Film: Bohemian Rhapsody

Laurent () a dit:
1,5 pour être exact.

Un biopic soupe et assez quelconque. Certes parfaitement réalisé, découpé, construit, rythmé, etc.; certes, la reconstitution, impeccable, est à l'image de tous les derniers biopics: maniaque, sur les looks, les expressions, la manière de parler, etc. MAIS ce film n'offre presque rien au-dessus de la moyenne avant son excellente séquence finale au Live Aid, où par ce tour de force (on enchaîne les morceaux) le film atteint enfin une forme de plénitude, bien en phase avec la musique entraînante des Queen qui retrouve sa vraie place, celle de la scène et, partant, du stade, avec sa temporalité et son énergie propres. Cette conclusion épique assume également plus pleinement son idéologie de l'entertainment feelgood (publics diégétiques, inconnus comme proches, communiant dans l'émotion et le rythme sur place et par la médiatisation des écrans de TV) qui masque à peine sa réalité "de masse" (limite Nuremberg par moments). Je préfère ça à la convention qui aura régné pendant presque tout le film, et qui nous assomme en s'évertuant – lors de quelques scènes-clés, surtout – à faire de nos fabricants de tubes hyper-sympa des artistes sans compromis face à la frilosité des producteurs (alors qu'il s'agit ici plutôt d'un degré d'"innovation" au sens industriel du terme) ou encore à fustiger les ignobles médias racoleurs (alors que sans ces fondations promotionnelles, le groupe ne serait rien). Les contradictions sont d'ailleurs tout le temps apparentes, nul besoin de développer ce point.

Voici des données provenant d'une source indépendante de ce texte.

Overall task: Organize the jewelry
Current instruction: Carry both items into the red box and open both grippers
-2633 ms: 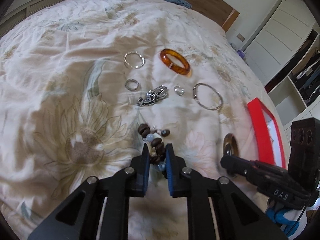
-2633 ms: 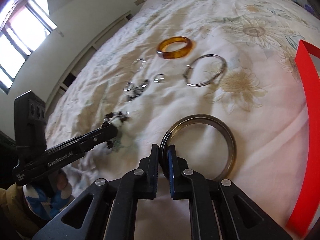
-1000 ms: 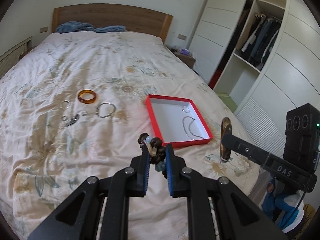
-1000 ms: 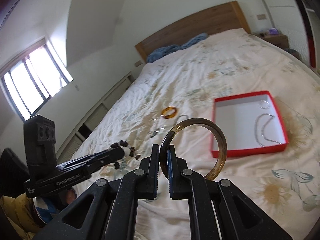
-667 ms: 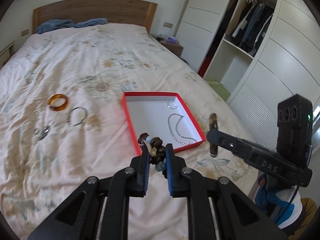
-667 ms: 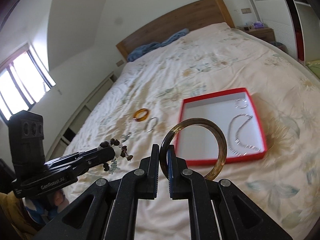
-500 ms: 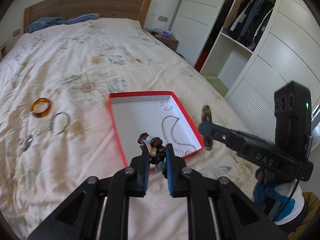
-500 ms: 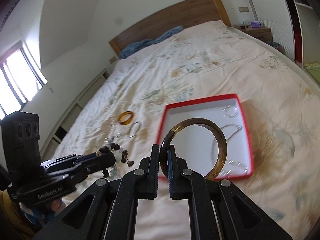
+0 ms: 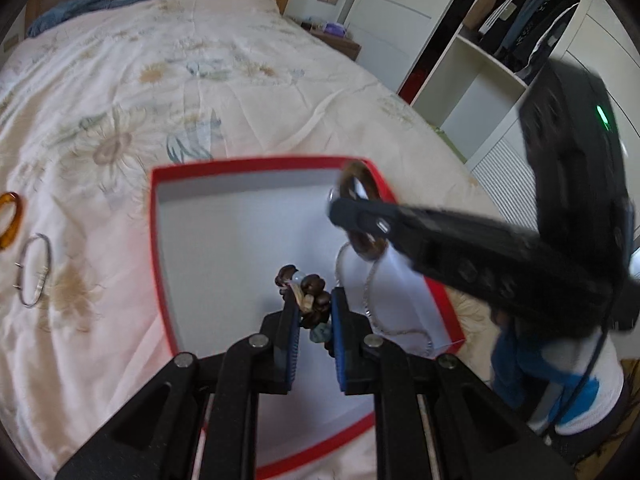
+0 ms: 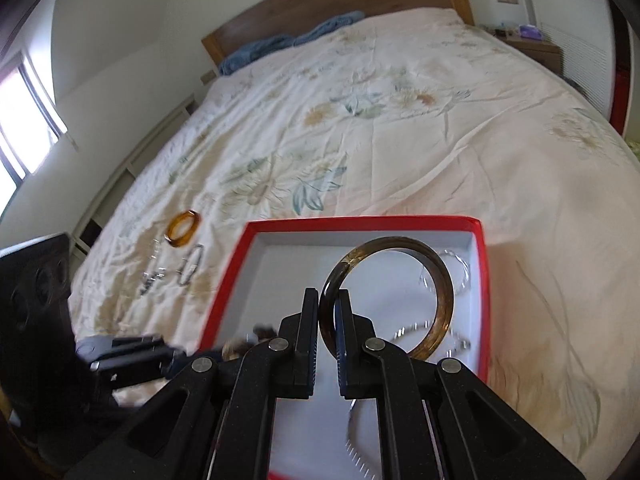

Que reste-t-il, donc, au-delà de la force du concert final (seul moment qui respecte – un tout petit peu – un programme spectaculaire rendant hommage à la scène, par ailleurs)?

La performance de l'acteur principal (le mec de Mr Robot)? Parfait au plan de la copie gestuelle, il nous convainc plutôt, au début, en arrogant minet échevelé, mais finit par lasser tout au long de ses atermoiements pathétiques dans la période eighties. Sa carrure de gringalet pose aussi problème par rapport au véritable Mercury, plus imposant physiquement, il me semble (EDIT: après vérification sur vidéo, pas tant que ça…). Sacha Baron Cohen – qui a quitté le projet pour "différences artistiques" avec la production (c'est-à-dire le guitariste du groupe, ce qui explique le côté inoffensif de l'ensemble: pas de cul, pas de coke…) – aurait probablement tiré le film du côté du grotesque et de l'hystérie, là on reste dans la mièvrerie standard (on peut d'ailleurs constater que c'est cette même complaisance réitérée dans la lamentation psychologique qui finit par foutre par terre Mr Robot…)

Seul élément qui m'a paru singulier: la volonté de développer une représentation vintage de l'homosexualité (comme dans la deuxième saison de la série American Crime Story, qui suit l'assassin de Versace), avec refoulement, amour éthéré pour l'épouse, Sida, méchant copain gay qui fait sombrer le héros dans un narcissisme fêtard et l'isole de ses amis tous respectables, aucune scène de sexe, rédemption finale avec un boy friend "meilleur ami" qu'on peut inviter à la maison, bref, le film est à contre-courant de toute la réflexion contemporaine sur l'"identité différente" et la fierté de l'assumer. Paradoxalement cette insistance sur une figure en souffrance tient, dans le contexte actuel, d'une certaine originalité.
A noter : la présence de quelques visages attachants dans les seconds rôles, le trop rare Aiden Gillen, deux scènes avec Mike Myers et, campant l'épouse, une sobre mais toujours remarquable Lucy Boynton (qui joue, sur un même mode – où la juste indignation reste contenue par une forme de résignation – la fille du prophète de village Michael Sheen dans Apostle)…




Frederico (pas vu) a dit:
Sacha Baron Cohen explique quand même en interview que les braves membres survivants de Queen voulaient que la mort de Mercury survienne au milieu du film, pour qu'ensuite on montre comment le groupe a survécu à cette perte...

Même l'auto-biopic du chanteur de pop singapourien Dick Lee vu a Udine cette année (Wonder Boy) est moins ripoliné et plus modeste que ce que May & co voulaient à la base.


Laurent () a dit:
Je viens de regarder la bande annonce de ce Wonder Boy. La reconstitution d'époque est séduisante… quant aux schémas narratifs apparents, il me semble qu'on y retrouve l'opposition au père (avant la réconciliation finale), et la compréhension de la maman… comme dans Bohemian Rhapsody (comme dans The Jazz Singer en 1927, aussi… permanences du genre!)